▸ What is expected
What do the lines say from the start of the entries through the one containing "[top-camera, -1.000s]"? Repeat them exactly.

▸ Data provided

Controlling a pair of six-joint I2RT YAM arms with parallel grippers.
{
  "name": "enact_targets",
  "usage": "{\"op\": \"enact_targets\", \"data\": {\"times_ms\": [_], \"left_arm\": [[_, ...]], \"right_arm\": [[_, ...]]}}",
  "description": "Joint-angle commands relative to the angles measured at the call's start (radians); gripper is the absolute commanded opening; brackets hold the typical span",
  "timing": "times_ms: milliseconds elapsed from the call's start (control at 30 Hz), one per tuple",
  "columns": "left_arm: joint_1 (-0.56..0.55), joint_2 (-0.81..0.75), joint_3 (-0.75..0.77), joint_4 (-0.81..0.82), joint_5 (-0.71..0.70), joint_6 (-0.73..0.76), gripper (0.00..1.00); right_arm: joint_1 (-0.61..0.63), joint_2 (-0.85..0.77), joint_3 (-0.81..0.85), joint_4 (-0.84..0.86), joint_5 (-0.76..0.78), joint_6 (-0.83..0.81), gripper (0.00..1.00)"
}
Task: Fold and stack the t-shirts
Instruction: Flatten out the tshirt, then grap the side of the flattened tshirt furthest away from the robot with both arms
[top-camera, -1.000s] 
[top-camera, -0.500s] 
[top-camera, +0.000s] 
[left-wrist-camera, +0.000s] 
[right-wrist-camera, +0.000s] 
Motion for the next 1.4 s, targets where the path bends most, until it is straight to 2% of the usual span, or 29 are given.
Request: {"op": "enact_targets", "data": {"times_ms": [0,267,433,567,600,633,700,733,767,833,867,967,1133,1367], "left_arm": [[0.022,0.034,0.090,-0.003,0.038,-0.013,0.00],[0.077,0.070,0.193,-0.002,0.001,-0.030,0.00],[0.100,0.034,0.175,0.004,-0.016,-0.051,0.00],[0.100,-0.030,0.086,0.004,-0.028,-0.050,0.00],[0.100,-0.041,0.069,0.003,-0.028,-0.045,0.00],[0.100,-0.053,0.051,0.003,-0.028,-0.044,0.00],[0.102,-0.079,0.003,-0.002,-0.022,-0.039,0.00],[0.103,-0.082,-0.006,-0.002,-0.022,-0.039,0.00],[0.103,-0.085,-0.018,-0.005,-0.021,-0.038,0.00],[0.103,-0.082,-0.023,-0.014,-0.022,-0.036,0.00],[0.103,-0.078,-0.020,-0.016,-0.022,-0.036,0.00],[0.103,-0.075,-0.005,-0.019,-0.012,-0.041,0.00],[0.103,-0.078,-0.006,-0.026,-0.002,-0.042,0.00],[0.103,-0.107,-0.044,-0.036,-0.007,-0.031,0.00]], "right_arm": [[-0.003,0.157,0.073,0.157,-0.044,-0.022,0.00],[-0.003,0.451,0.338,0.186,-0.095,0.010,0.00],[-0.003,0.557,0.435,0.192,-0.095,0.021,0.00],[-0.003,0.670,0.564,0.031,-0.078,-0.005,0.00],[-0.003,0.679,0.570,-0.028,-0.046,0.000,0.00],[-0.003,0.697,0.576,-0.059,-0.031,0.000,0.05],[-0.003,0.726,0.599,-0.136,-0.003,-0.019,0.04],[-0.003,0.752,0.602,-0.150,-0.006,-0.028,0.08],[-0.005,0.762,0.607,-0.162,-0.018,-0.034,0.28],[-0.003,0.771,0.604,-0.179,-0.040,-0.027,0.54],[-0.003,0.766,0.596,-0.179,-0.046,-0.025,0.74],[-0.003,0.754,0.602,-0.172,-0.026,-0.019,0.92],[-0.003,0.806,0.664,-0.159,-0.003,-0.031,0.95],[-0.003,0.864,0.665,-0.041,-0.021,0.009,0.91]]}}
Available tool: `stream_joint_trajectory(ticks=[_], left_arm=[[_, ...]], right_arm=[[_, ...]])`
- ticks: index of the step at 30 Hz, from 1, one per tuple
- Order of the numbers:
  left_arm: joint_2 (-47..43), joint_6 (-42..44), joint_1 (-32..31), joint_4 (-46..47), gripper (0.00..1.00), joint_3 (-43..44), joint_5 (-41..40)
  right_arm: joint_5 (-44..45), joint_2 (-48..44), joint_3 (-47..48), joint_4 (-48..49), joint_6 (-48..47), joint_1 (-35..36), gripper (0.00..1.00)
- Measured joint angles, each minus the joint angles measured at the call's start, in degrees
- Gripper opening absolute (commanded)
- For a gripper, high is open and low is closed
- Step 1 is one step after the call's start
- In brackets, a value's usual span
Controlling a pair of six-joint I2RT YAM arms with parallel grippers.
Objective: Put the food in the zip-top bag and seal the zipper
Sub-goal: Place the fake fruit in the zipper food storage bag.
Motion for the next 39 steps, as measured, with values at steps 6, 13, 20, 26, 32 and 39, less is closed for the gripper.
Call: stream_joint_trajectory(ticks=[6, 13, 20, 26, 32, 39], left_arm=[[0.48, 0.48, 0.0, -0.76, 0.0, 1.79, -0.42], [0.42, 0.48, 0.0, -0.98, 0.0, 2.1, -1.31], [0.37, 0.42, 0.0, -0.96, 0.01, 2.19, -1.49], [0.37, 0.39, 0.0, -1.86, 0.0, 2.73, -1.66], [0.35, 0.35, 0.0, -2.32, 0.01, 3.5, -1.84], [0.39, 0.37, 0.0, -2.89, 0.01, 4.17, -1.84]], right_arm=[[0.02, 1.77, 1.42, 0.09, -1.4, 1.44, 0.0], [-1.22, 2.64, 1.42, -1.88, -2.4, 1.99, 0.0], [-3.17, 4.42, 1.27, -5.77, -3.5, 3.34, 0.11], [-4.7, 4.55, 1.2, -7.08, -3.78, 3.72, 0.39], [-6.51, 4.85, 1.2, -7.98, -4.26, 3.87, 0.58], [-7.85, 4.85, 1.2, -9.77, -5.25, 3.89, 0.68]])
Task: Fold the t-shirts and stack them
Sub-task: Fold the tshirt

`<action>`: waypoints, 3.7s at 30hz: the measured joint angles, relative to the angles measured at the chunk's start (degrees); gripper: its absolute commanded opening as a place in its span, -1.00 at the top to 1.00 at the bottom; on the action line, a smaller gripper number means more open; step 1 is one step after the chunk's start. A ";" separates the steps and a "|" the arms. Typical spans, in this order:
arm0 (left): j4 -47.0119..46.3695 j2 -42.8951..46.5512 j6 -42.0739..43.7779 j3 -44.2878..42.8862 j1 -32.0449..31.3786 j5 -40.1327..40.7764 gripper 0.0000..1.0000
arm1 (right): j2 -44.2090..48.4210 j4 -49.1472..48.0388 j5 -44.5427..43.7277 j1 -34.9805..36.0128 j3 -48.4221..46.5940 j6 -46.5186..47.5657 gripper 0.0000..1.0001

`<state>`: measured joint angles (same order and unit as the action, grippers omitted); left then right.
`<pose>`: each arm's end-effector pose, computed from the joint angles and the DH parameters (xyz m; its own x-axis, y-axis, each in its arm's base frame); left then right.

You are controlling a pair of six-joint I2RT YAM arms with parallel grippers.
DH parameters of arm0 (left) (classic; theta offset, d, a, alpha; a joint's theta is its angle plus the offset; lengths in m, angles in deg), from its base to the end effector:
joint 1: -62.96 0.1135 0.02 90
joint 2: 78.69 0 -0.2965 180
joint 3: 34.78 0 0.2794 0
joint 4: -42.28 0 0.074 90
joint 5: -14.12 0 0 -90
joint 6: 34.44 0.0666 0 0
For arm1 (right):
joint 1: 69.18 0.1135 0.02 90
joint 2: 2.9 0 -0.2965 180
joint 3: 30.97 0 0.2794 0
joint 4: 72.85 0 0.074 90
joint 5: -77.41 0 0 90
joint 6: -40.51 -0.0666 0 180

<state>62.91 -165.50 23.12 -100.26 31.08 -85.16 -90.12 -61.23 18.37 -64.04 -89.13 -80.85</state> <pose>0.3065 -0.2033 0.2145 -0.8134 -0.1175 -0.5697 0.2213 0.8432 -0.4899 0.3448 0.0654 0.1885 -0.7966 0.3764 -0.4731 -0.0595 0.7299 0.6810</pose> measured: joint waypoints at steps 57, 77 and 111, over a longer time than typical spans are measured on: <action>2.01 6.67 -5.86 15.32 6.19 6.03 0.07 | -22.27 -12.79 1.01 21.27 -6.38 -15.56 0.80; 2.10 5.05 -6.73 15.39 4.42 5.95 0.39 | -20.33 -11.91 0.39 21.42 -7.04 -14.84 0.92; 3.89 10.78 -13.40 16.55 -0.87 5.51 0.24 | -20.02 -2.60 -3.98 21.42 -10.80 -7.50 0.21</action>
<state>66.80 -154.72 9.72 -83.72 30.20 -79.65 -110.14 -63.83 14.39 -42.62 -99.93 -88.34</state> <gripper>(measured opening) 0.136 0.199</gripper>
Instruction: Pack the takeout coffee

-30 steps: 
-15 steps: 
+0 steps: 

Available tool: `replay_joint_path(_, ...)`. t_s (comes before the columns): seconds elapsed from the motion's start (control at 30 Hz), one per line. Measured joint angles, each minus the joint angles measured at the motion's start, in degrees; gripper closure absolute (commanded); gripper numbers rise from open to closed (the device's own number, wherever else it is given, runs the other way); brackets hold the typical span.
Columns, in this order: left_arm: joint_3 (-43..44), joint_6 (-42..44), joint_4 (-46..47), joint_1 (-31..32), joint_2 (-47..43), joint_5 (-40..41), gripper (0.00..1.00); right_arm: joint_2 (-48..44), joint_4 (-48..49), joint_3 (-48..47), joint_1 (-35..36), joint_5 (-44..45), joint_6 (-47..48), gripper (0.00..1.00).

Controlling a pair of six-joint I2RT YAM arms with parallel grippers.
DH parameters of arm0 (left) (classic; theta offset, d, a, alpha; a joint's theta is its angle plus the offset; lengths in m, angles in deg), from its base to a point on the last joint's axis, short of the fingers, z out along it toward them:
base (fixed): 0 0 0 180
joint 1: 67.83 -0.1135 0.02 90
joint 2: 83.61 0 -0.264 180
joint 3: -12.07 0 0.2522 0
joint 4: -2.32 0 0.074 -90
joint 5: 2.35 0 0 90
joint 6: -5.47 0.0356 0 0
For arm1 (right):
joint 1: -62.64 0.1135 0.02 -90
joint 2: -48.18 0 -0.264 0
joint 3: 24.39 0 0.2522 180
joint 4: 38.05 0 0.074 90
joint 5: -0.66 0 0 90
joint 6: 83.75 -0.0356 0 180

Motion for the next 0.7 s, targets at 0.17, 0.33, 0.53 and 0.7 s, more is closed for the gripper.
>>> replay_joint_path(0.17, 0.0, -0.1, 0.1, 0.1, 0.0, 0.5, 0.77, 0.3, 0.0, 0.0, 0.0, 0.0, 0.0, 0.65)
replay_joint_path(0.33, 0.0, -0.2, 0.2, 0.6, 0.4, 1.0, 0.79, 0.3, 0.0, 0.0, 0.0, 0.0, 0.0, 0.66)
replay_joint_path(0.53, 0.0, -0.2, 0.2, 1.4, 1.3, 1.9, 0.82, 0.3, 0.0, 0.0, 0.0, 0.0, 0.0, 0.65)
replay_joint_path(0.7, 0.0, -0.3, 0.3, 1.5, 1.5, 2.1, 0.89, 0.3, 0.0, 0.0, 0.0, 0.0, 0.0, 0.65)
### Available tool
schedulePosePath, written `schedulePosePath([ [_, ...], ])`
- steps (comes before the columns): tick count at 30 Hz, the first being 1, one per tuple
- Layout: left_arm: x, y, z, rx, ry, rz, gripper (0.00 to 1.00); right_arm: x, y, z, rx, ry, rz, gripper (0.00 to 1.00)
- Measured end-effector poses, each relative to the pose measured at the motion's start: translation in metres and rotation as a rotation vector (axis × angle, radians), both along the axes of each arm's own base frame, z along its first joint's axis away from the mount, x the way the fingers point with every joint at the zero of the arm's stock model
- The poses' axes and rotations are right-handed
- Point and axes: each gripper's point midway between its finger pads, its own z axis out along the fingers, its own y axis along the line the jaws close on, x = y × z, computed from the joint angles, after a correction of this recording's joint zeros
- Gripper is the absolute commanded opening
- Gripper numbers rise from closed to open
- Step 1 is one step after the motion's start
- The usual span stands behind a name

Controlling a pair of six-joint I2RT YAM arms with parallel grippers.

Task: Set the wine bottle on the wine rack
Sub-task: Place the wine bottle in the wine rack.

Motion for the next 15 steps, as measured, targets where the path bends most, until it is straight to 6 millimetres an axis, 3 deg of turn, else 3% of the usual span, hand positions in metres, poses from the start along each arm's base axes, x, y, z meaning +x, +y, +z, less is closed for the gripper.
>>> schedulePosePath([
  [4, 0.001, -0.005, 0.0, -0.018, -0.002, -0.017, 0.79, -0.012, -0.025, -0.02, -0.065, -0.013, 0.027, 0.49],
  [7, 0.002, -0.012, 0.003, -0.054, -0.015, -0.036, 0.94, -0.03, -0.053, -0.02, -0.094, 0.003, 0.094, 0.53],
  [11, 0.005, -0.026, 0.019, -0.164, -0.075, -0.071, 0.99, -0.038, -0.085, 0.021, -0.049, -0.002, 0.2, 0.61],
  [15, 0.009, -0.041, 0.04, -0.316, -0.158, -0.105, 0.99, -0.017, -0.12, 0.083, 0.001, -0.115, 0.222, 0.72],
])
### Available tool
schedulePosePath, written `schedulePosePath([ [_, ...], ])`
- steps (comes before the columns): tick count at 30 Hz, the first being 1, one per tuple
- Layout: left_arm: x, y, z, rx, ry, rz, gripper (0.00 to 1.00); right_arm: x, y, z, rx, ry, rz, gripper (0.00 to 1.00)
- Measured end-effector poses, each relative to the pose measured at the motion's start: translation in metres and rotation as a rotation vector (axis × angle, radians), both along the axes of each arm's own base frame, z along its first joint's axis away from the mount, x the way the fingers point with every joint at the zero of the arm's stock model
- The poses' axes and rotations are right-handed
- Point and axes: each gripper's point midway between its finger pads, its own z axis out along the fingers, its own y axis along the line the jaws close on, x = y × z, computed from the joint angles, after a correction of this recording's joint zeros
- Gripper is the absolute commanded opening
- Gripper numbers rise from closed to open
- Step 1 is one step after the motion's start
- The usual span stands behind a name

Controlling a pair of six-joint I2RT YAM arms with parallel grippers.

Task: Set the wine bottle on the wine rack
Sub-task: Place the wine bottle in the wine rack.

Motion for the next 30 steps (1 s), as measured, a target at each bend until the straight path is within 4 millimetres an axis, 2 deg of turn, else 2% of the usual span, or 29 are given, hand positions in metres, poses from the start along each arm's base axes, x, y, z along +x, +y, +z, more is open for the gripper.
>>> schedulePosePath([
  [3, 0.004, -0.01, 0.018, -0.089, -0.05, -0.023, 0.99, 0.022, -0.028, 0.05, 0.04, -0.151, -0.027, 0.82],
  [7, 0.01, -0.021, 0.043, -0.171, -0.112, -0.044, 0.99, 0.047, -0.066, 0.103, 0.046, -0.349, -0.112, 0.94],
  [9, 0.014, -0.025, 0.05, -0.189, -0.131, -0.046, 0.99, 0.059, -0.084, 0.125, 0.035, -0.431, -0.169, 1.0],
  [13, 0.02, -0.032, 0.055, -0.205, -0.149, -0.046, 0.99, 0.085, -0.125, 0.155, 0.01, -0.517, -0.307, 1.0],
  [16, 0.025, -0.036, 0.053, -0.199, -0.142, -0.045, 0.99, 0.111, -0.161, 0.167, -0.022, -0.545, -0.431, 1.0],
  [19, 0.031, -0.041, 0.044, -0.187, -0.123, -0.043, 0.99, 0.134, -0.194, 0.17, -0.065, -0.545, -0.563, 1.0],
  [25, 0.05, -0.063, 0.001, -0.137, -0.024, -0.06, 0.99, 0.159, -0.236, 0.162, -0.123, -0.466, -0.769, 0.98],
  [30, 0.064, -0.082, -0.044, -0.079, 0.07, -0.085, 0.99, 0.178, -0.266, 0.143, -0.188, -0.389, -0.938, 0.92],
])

▸ Exercise result
Controlling a pair of six-joint I2RT YAM arms with parallel grippers.
{
  "name": "enact_targets",
  "usage": "{\"op\": \"enact_targets\", \"data\": {\"times_ms\": [_], \"left_arm\": [[_, ...]], \"right_arm\": [[_, ...]]}}",
  "description": "Joint-angle commands relative to the angles measured at the call's start (radians); gripper is the absolute commanded opening; brackets hold the typical span",
  "timing": "times_ms: milliseconds elapsed from the call's start (control at 30 Hz), one per tuple",
  "columns": "left_arm: joint_1 (-0.56..0.55), joint_2 (-0.81..0.75), joint_3 (-0.75..0.77), joint_4 (-0.81..0.82), joint_5 (-0.71..0.70), joint_6 (-0.73..0.76), gripper (0.00..1.00); right_arm: joint_1 (-0.61..0.63), joint_2 (-0.85..0.77), joint_3 (-0.81..0.85), joint_4 (-0.84..0.86), joint_5 (-0.76..0.78), joint_6 (-0.83..0.81), gripper (0.00..1.00)"
}
Task: Fold and stack the t-shirts
Instruction: Flatten out the tshirt, then grap the side of the flattened tshirt furthest away from the robot with both arms
[top-camera, -1.000s] 

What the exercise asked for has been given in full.